#### [EXERCISE]
For each line of the material, check for the string "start"; then state how many lines had it, giving only the number.

#### [RECORDED DATA]

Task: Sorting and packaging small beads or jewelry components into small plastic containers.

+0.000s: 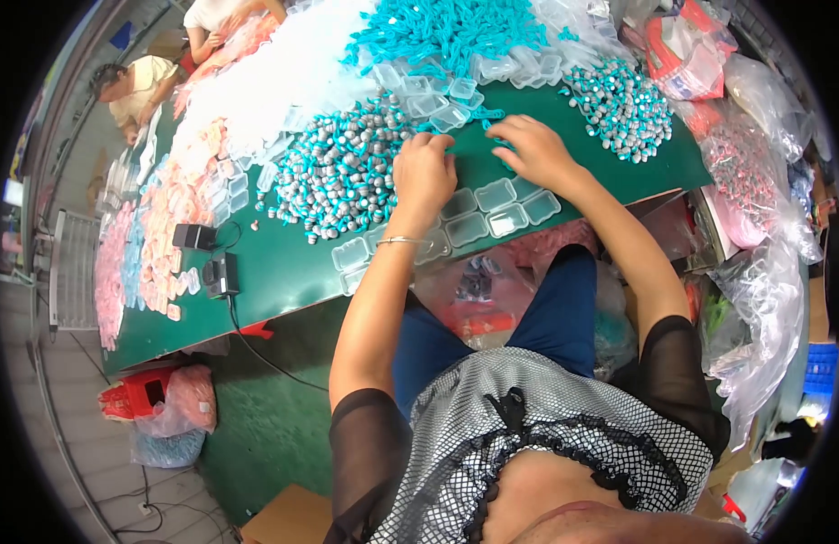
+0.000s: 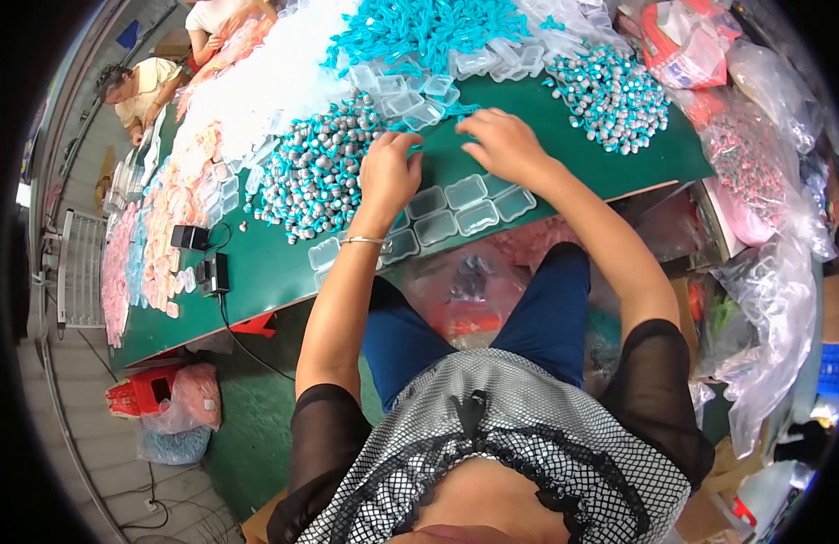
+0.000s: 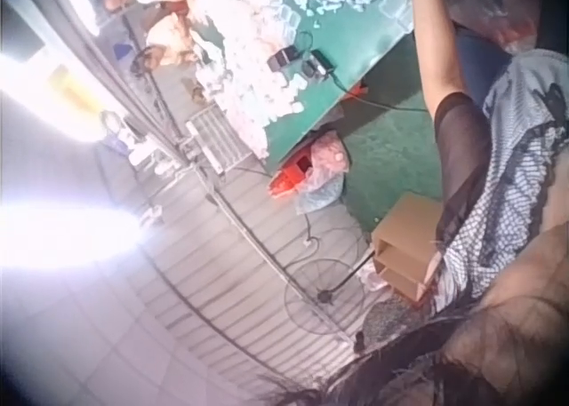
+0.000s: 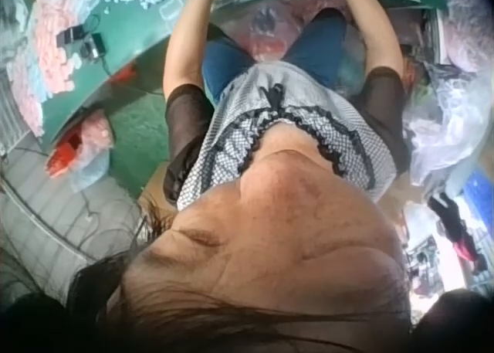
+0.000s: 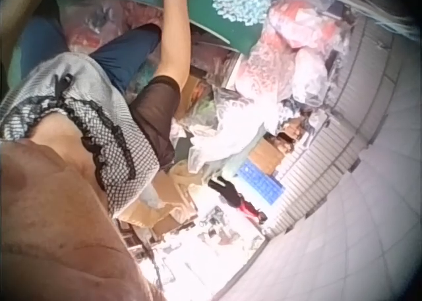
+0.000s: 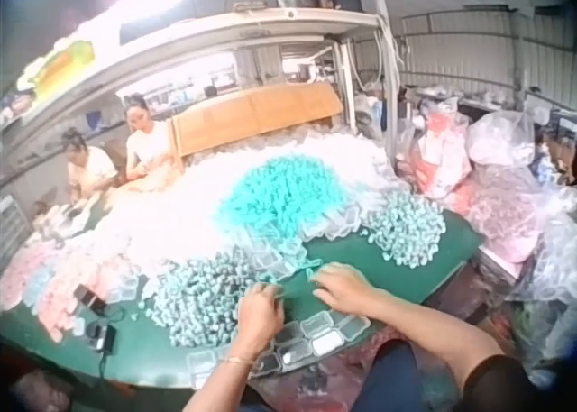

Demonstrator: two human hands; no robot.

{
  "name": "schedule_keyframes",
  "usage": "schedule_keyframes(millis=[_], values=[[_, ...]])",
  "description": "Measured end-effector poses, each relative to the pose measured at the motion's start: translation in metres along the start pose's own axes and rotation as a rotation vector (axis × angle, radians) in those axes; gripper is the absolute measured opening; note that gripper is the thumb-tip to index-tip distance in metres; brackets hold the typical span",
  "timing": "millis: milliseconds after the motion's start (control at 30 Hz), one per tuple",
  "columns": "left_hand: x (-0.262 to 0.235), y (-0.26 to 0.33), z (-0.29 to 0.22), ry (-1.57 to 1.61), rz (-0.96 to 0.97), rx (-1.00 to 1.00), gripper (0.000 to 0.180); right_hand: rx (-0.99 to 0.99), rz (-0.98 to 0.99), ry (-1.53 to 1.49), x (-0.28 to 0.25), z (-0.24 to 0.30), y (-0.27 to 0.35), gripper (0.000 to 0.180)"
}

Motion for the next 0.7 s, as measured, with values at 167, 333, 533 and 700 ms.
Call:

#### [TASK RESULT]
2